Femmes et informatique, une question historique

Valerie SchaferValérie SCHAFER (Institut des sciences communication (ISCC) – CNRS / Paris Sorbonne/ UPMC), CR au CNRS, spécialiste d’histoire des télécommunications et de l’informatique, en particulier des réseaux de données.

Le livre de Janet Abbate Recoding Gender. Women’s changing participation in Computing (2012) s’ouvre sur ce souvenir d’Elsie Shutt, fondatrice en 1958 de Computations, Incorporated (Comp, Inc.), entreprise qui employait à ses débuts uniquement des programmeuses en freelance travaillant à domicile :
«It really amazed me that these men were programmers, because I thought it was womens’s work».

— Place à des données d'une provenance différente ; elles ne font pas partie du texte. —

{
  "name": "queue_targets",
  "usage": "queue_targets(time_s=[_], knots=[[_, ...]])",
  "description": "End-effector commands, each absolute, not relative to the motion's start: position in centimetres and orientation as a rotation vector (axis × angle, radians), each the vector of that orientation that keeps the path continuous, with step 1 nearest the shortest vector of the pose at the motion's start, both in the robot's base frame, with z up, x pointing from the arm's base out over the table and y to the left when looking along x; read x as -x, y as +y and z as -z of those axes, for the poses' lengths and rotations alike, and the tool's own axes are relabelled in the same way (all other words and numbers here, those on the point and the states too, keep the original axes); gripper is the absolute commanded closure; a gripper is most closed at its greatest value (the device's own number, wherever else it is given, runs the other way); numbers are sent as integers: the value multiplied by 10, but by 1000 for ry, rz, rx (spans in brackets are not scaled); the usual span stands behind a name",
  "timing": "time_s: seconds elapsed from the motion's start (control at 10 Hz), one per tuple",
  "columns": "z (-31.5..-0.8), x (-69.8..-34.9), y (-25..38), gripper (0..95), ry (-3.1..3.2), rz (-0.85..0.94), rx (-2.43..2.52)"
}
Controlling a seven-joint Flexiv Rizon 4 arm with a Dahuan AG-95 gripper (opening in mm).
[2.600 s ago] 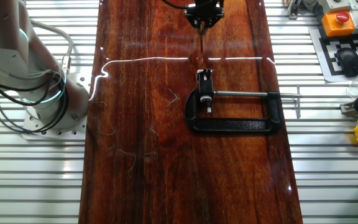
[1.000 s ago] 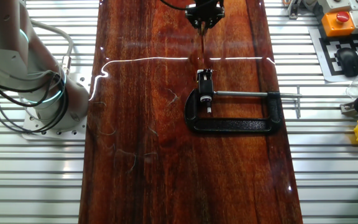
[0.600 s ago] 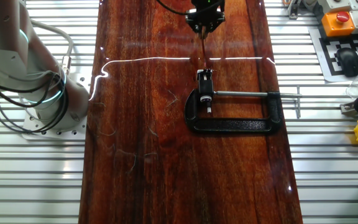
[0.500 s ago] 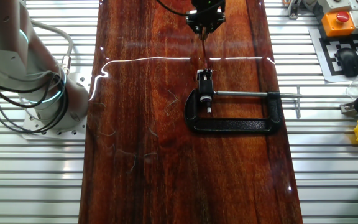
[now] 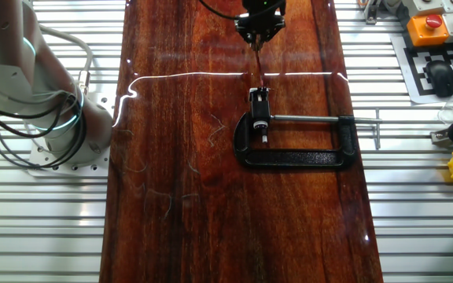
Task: Insert the pencil into the pencil sharpener
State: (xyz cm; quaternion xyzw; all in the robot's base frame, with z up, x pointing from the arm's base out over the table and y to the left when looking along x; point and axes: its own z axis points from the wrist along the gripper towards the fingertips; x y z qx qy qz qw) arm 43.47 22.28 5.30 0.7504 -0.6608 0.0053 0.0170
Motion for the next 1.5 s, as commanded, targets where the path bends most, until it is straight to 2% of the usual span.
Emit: queue_targets(time_s=[0.1,1.5], knots=[[-56,-433,217,950,-2035,-13,-2348],[-53,-423,212,950,-2033,-11,-2352]])
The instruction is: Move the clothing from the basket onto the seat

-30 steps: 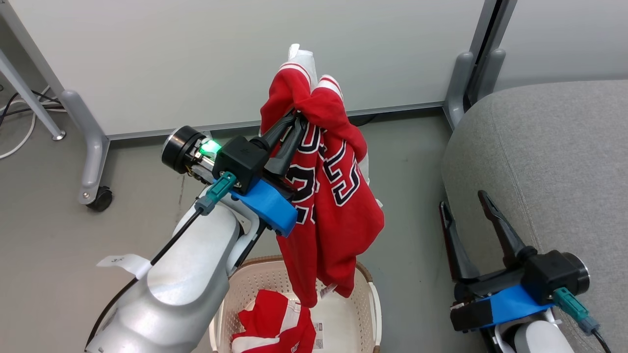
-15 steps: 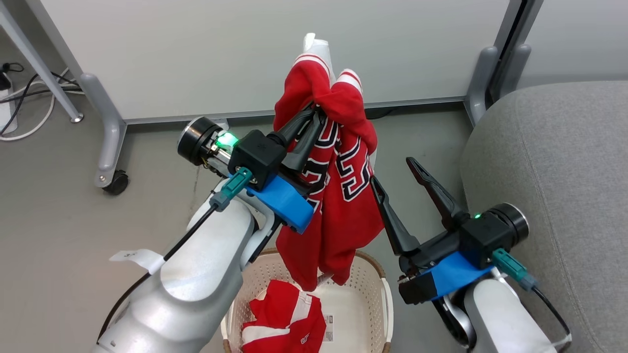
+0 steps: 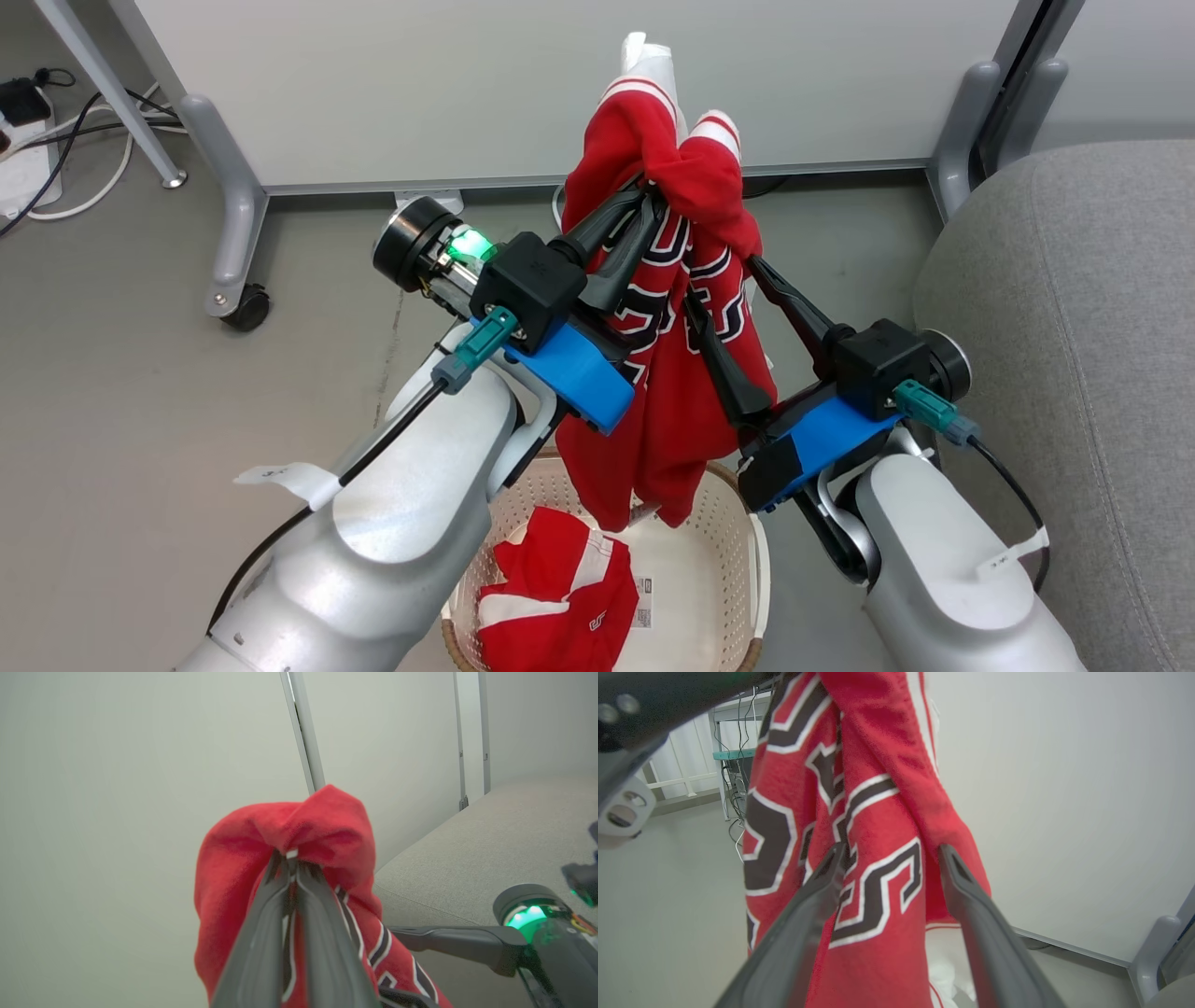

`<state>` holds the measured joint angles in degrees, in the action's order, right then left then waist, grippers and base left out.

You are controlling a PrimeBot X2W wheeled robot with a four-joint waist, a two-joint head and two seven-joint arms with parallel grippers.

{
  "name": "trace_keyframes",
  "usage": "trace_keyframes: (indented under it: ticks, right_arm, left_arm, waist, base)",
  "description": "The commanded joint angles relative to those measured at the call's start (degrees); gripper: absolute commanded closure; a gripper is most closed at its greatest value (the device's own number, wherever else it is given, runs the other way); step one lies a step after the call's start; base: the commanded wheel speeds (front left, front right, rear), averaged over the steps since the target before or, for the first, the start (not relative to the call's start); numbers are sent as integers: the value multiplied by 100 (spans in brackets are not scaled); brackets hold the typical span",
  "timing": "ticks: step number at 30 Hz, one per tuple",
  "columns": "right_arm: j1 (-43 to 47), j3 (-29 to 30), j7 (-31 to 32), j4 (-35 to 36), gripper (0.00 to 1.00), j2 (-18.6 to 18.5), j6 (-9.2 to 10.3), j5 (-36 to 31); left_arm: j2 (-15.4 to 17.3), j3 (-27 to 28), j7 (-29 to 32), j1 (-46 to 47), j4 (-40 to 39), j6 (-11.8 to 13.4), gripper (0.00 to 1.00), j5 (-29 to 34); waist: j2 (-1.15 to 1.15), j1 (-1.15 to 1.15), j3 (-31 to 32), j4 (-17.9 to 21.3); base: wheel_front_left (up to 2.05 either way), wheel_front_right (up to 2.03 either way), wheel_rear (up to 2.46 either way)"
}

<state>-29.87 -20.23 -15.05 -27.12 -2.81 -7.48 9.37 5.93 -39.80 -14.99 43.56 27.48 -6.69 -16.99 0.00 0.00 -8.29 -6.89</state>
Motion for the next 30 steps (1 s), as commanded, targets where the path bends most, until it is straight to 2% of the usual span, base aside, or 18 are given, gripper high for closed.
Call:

Tom Misa, après avoir rappelé que les femmes ont programmé avec passion des ordinateurs pendant plusieurs décennies, souligne quant à lui dans l’introduction de Gender Codes. Why Women are Leaving Computing (2010) le caractère unique de l’informatique au sein des champs professionnels : à la fois par la participation rapide et importante des femmes à ce secteur (au milieu des années 1980, 37% des étudiants diplômés des Bachelor Degrees in Computing aux Etats-Unis étaient des femmes) et par sa chute non moins spectaculaire en une vingtaine d’années, l’informatique devient un cas d’école de féminisation précoce puis de masculinisation des emplois qualifiés.

Invisibilité, plafond de verre, poids des représentations médiatiques et des imaginaires, stéréotypes véhiculés par la culture geek, effets de la crise de l’industrie informatique des années 90 ou phénomène récurrent d’« old-boy club »… nous reviendrons sur les analyses qui ressortent de travaux historiques menés aux Etats-Unis et en Europe, ainsi que sur les principaux apports de ces études qui, tout en cherchant dans le passé une réponse aux enjeux contemporains, restituent et rendent visibles une histoire extrêmement riche, qui a commencé il y a 200 ans avec la naissance de la petite Augusta Ada Byron en décembre 1815.